What is the solution to this ever-present threat? Douglass said, “The price of freedom is eternal vigilance. Each generation of blacks has resumed this vigil, guided by a moral compass that transcends the limited imaginations of the powerful. We did this out of respect for the generations whose vigils – filled with prayer, thanksgiving, and sanctified dissatisfaction – have earned us the freedoms we now enjoy.

It has been years since I attended a Watch Night service. I miss them. A largely white college experience, my wife’s military service in Japan, and graduate school in Britain took me away from the black churches that kept watch. I’ve spent too many years with those who don’t remember the deadly slave ship, the dehumanizing auction, or the daring midnight escapes north with God as their only hope.

Now that I’m back in a black church in the United States, I can’t wait to introduce my children to child care, after the Covid pandemic allowed our local church to return to its full schedule of services. . Hopefully Watch Night connects them to a legacy too precious to be lost.

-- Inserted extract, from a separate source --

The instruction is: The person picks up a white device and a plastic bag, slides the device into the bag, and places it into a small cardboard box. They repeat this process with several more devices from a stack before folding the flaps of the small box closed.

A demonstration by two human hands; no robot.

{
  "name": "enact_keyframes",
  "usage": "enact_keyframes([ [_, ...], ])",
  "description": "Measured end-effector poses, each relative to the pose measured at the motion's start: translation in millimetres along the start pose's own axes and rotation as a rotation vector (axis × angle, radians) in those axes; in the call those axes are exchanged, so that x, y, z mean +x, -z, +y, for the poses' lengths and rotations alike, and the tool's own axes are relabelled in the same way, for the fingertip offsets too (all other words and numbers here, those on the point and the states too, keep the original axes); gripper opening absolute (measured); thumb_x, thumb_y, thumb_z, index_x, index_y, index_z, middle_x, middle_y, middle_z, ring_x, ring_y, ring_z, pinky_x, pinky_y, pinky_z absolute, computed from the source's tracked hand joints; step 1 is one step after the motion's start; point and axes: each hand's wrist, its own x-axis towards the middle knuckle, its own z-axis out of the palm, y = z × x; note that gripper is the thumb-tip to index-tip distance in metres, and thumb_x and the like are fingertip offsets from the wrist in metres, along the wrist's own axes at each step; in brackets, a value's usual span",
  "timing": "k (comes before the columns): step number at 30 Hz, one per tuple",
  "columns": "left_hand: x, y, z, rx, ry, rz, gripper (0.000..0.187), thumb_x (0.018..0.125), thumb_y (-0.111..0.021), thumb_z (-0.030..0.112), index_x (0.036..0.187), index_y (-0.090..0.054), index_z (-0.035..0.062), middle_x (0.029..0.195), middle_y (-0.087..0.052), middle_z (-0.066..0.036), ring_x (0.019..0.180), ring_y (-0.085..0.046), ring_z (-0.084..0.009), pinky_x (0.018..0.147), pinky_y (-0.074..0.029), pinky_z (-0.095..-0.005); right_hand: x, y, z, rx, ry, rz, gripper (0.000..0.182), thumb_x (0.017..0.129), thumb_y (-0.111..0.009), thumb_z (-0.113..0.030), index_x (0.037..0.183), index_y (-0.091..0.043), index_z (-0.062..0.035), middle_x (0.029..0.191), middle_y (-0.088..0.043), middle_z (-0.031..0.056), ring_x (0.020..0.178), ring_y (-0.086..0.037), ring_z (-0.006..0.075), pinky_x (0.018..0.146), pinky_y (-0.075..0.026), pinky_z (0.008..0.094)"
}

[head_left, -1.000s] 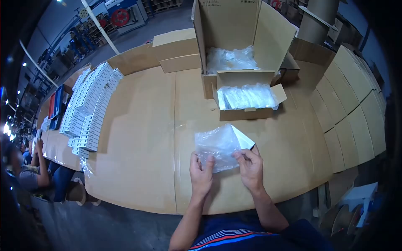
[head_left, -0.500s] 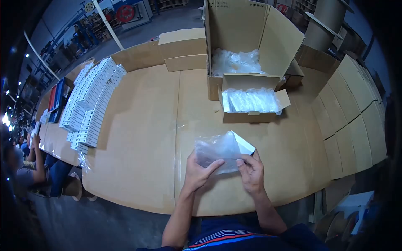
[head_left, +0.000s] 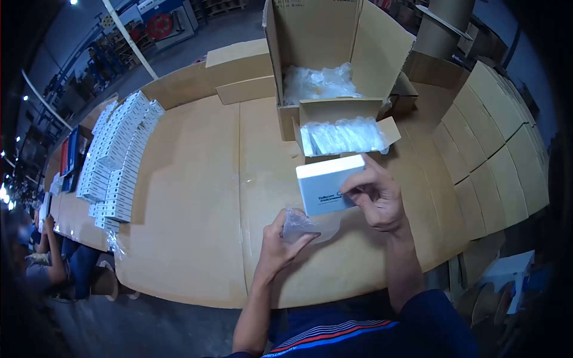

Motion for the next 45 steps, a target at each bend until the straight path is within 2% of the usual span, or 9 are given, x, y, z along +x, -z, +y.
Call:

On the eve of those New Years Eve at church, time seemed to be running out. We have apparently made history, if only for a moment, to join the great swarm of witnesses who praised the freedom of Blacks and mourned for those slaves who died before the advent of freedom. Too many New Year’s Eve gatherings only know about celebration. They don’t know how to mourn the lives lost or how to inspire the commitment that comes from respecting their heritage. These parties are too free from our stories.

There are a number of New Year’s resolutions on the horizon. I am sure we will fail in most of them. But I hope that we will not fail to assume the responsibilities entrusted to us by our ancestors. In 2022, we must take over so that the next generation inherits a freer and fairer society.